The task:
Return every line below as is, leaving out the pictures.

Dataset entries:

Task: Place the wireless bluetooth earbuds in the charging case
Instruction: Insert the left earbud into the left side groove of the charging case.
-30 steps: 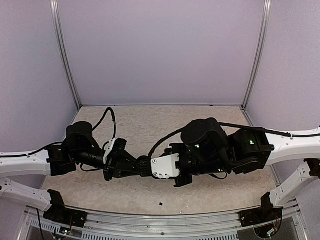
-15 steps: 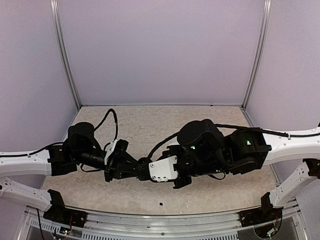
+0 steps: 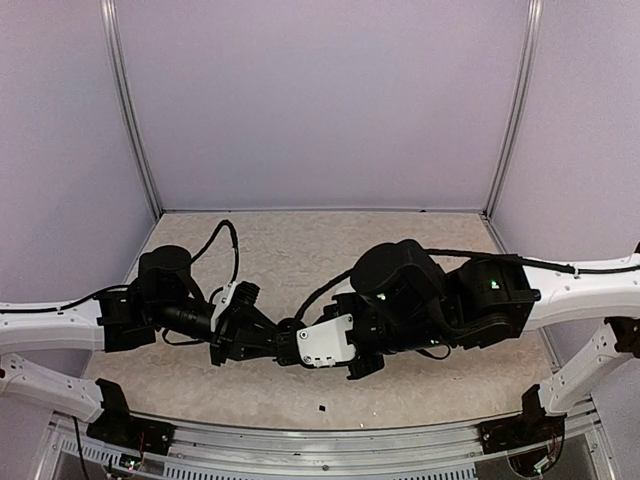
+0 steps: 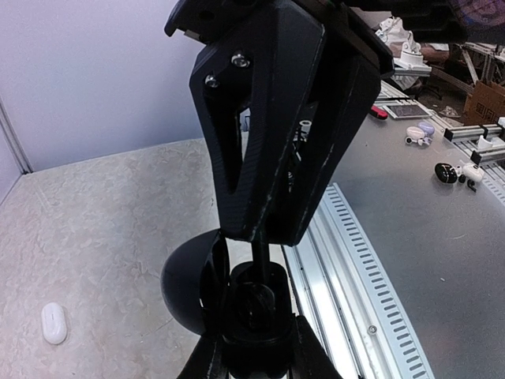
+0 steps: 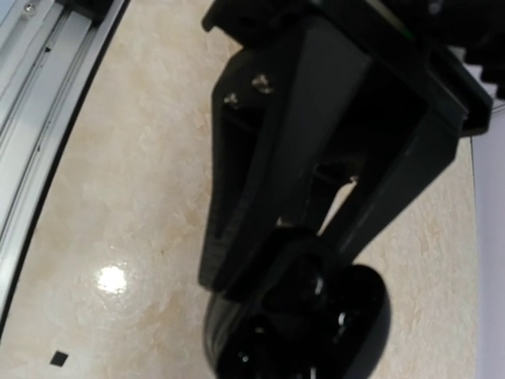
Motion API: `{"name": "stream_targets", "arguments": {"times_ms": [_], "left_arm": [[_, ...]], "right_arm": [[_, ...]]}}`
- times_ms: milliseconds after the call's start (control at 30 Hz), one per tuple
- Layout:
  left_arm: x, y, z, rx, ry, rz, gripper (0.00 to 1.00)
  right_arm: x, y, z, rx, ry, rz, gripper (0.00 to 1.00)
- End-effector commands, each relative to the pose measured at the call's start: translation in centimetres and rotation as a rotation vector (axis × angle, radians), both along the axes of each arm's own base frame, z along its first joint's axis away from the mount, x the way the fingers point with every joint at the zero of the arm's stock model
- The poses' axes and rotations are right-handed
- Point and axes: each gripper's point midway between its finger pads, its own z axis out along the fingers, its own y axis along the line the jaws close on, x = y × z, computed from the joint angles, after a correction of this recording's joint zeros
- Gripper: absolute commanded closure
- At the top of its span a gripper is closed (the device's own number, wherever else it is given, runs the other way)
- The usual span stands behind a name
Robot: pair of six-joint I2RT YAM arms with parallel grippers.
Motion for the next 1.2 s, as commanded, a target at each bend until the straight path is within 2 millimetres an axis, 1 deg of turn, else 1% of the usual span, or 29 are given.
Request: {"name": "stream_targets", "arguments": {"times_ms": [0, 233, 633, 800, 967, 1167], "left_arm": [[-0.3, -0.5, 1.6, -0.034, -0.022, -0.026, 1.0], [-0.5, -0.6, 1.7, -0.034, -0.02, -0.034, 1.0], [-1.3, -0.5, 1.8, -0.041, -0.01, -0.073, 1.0], [-1.6, -0.6, 1.8, -0.042, -0.005, -0.09, 1.0], [-1.8, -0.4, 1.8, -0.046, -0.009, -0.098, 1.0], [-2.0, -0.4, 1.7, -0.046, -0.009, -0.106, 1.0]], "right_arm": [[-0.2, 0.6, 0.7, 0.009, -0.003, 0.02, 0.96], [-0.5, 1.0, 0.6, 0.011, -0.003, 0.046, 0.96], [-1.1, 1.4, -0.3, -0.055, 0.025, 0.073, 0.95], [-1.2, 1.5, -0.4, -0.069, 0.018, 0.076, 0.91], [-0.9, 1.7, -0.4, -0.073, -0.005, 0.07, 0.9], [-0.6, 1.7, -0.3, -0.071, -0.021, 0.058, 0.85]]}}
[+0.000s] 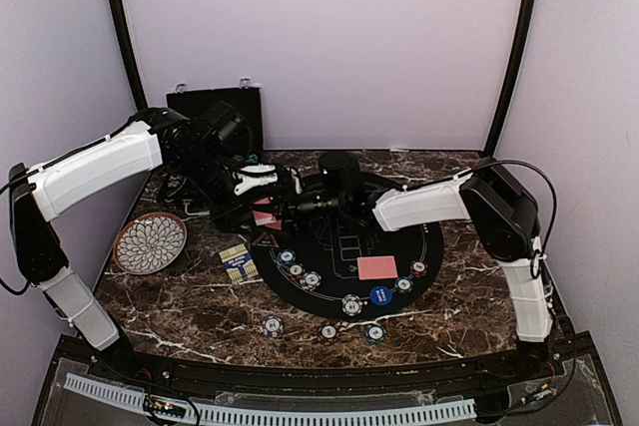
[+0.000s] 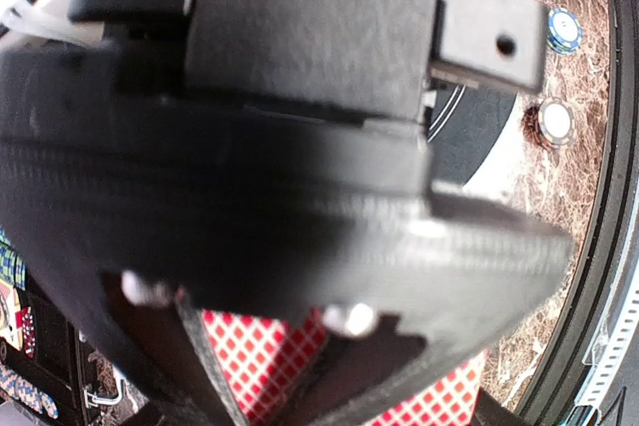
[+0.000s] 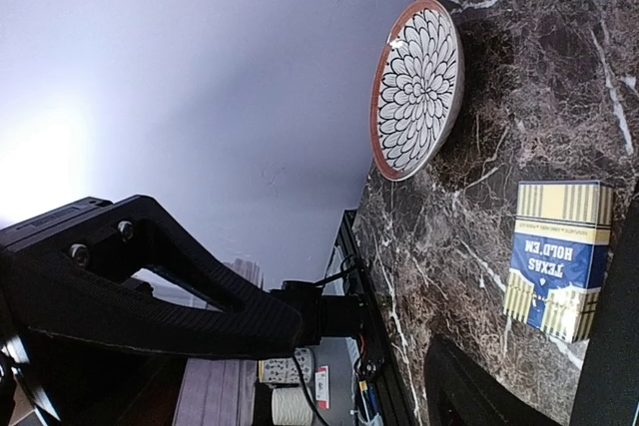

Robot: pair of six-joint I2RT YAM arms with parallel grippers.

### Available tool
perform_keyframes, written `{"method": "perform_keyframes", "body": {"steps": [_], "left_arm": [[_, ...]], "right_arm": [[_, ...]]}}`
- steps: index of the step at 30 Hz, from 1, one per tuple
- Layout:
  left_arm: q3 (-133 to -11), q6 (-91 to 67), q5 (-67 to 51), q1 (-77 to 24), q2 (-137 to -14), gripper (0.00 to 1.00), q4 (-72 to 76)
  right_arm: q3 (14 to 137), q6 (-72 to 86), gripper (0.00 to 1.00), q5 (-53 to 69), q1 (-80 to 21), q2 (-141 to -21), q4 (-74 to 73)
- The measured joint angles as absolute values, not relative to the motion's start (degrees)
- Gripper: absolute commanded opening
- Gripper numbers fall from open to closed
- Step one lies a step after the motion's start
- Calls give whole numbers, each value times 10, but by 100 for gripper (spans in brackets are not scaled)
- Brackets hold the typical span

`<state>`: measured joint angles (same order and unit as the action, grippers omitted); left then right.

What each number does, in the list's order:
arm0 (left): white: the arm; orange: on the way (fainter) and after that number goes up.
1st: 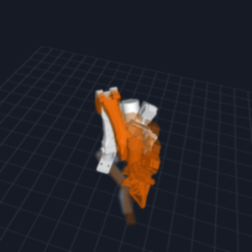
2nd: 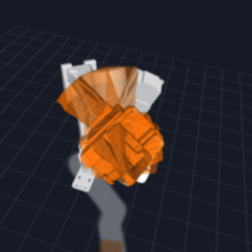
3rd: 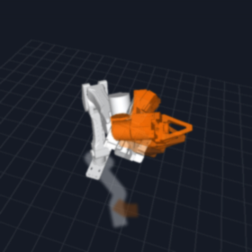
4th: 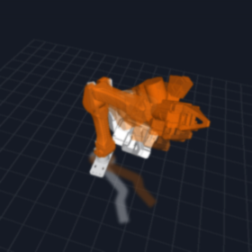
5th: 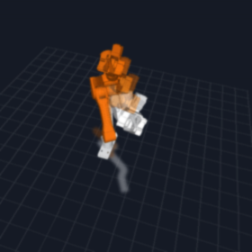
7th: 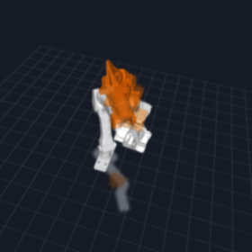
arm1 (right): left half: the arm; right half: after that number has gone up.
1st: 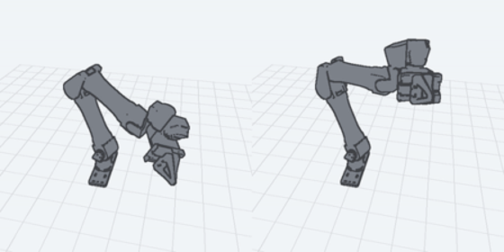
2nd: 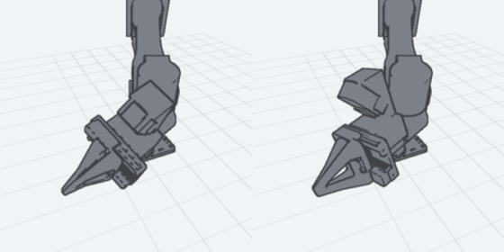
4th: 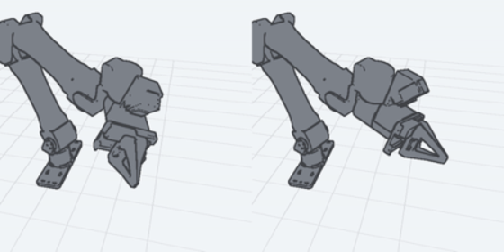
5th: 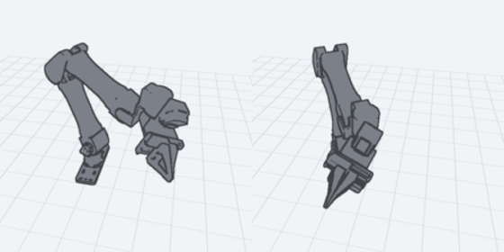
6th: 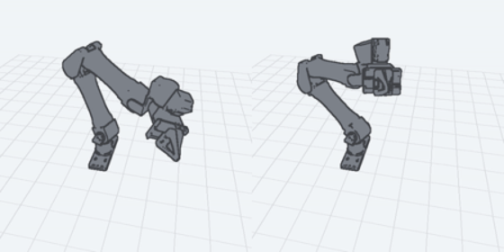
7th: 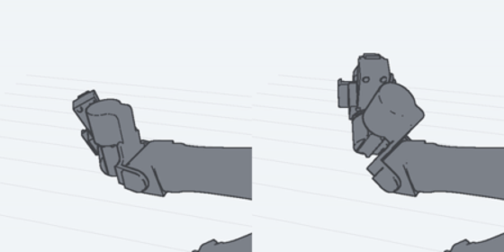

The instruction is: Distribute texas hold em gaming equipment

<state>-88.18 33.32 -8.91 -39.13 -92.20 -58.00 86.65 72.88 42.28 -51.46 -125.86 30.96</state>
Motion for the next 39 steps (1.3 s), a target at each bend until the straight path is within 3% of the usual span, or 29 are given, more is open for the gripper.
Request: {"method": "perform_keyframes", "body": {"steps": [25,39], "left_arm": [[-882,334,-90,-393,-923,2,-584],[-882,337,-90,-393,-923,2,-584]], "right_arm": [[803,663,49,421,-486,-1154,213],[797,684,24,436,-483,-1144,219]]}}
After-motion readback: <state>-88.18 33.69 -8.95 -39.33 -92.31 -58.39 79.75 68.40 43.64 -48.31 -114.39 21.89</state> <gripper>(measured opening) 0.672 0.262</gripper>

Task answer:
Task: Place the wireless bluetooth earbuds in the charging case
Instruction: Insert the left earbud into the left side groove of the charging case.
-30 steps: 
-15 steps: 
+0 steps: 
+0 steps: 
+0 steps: 
Motion API: `{"name": "stream_targets", "arguments": {"times_ms": [_], "left_arm": [[_, ...]], "right_arm": [[_, ...]]}}`
- times_ms: milliseconds after the call's start (control at 30 Hz), one per tuple
- Layout:
  left_arm: x, y, z, rx, ry, rz, gripper (0.00 to 1.00)
  right_arm: x, y, z, rx, ry, rz, gripper (0.00 to 1.00)
- End-effector commands, each relative to the pose measured at the call's start: translation in centimetres and rotation as a rotation vector (axis × angle, radians), both along the axes of each arm's own base frame, z along its first joint's axis away from the mount, x the way the fingers point with every joint at the zero of the arm's stock model
- The poses' axes and rotations are right-handed
- Point and axes: each gripper's point midway between its finger pads, its own z axis out along the fingers, its own y axis along the line the jaws close on, x = y × z, computed from the joint angles, after a correction of this recording's joint zeros
- Gripper: absolute commanded closure
- At the top of its span a gripper is closed (the device's own number, wherever else it is given, runs the other way)
- The usual span stands behind a name
Robot: pair of six-joint I2RT YAM arms with parallel grippers.
Motion for the next 1.2 s, as commanded, a target at each bend until the straight path is within 2 millimetres an axis, 1 deg of turn, else 1% of the usual span, or 29 are given.
Request: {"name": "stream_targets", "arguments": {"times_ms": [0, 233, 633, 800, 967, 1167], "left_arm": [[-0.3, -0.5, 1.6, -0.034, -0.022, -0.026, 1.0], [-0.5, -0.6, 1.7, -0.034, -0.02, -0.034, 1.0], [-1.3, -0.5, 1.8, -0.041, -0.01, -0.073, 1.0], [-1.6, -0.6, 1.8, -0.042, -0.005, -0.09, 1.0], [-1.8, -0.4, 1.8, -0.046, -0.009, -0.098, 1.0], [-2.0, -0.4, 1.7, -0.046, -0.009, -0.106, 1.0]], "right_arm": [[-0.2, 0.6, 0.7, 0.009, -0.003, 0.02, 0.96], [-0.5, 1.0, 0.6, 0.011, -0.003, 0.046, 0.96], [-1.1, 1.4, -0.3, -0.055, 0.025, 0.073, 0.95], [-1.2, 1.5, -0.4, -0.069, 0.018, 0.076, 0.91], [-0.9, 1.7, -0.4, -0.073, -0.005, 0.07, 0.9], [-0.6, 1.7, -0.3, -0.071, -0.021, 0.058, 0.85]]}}
[+0.000s] 
[+0.000s] 
[+0.000s] 

Robot: pair of six-joint I2RT YAM arms with parallel grippers.

### Available tool
perform_keyframes, written `{"method": "perform_keyframes", "body": {"steps": [_], "left_arm": [[_, ...]], "right_arm": [[_, ...]]}}`
- steps: index of the step at 30 Hz, from 1, one per tuple
- Layout:
  left_arm: q3 (-133 to -11), q6 (-91 to 67), q5 (-67 to 51), q1 (-77 to 24), q2 (-137 to -14), gripper (0.00 to 1.00), q4 (-72 to 76)
  right_arm: q3 (14 to 137), q6 (-72 to 86), gripper (0.00 to 1.00), q5 (-53 to 69), q1 (-80 to 21), q2 (-141 to -21), q4 (-74 to 73)
- The measured joint angles as absolute values, not relative to the motion's start (degrees)
- Gripper: absolute commanded opening
- Gripper numbers fall from open to closed
- Step one lies a step after the motion's start
- Calls give whole numbers, each value times 10, but by 100 for gripper (spans in brackets are not scaled)
- Brackets hold the typical span

`<state>`: measured joint angles (same order and unit as the action, grippers omitted); left then right.

What each number does, in the list's order:
arm0 (left): white: the arm; orange: on the way (fainter) and after that number goes up.
1st: 
2nd: 
3rd: 
4th: 
5th: 
7th: 
arm1 (right): left half: the arm; right half: after that number has gone up.
1st: 
2nd: 
4th: 
5th: 
6th: 
7th: 

The instruction is: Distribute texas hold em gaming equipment

<state>-88.18 33.32 -8.91 -39.13 -92.20 -58.00 86.65 72.88 42.28 -51.46 -125.86 30.96</state>
Motion for the next 39 steps (1.3 s), a target at each bend until the straight path is within 3% of the usual span, or 29 are given, more is open for the gripper.
Request: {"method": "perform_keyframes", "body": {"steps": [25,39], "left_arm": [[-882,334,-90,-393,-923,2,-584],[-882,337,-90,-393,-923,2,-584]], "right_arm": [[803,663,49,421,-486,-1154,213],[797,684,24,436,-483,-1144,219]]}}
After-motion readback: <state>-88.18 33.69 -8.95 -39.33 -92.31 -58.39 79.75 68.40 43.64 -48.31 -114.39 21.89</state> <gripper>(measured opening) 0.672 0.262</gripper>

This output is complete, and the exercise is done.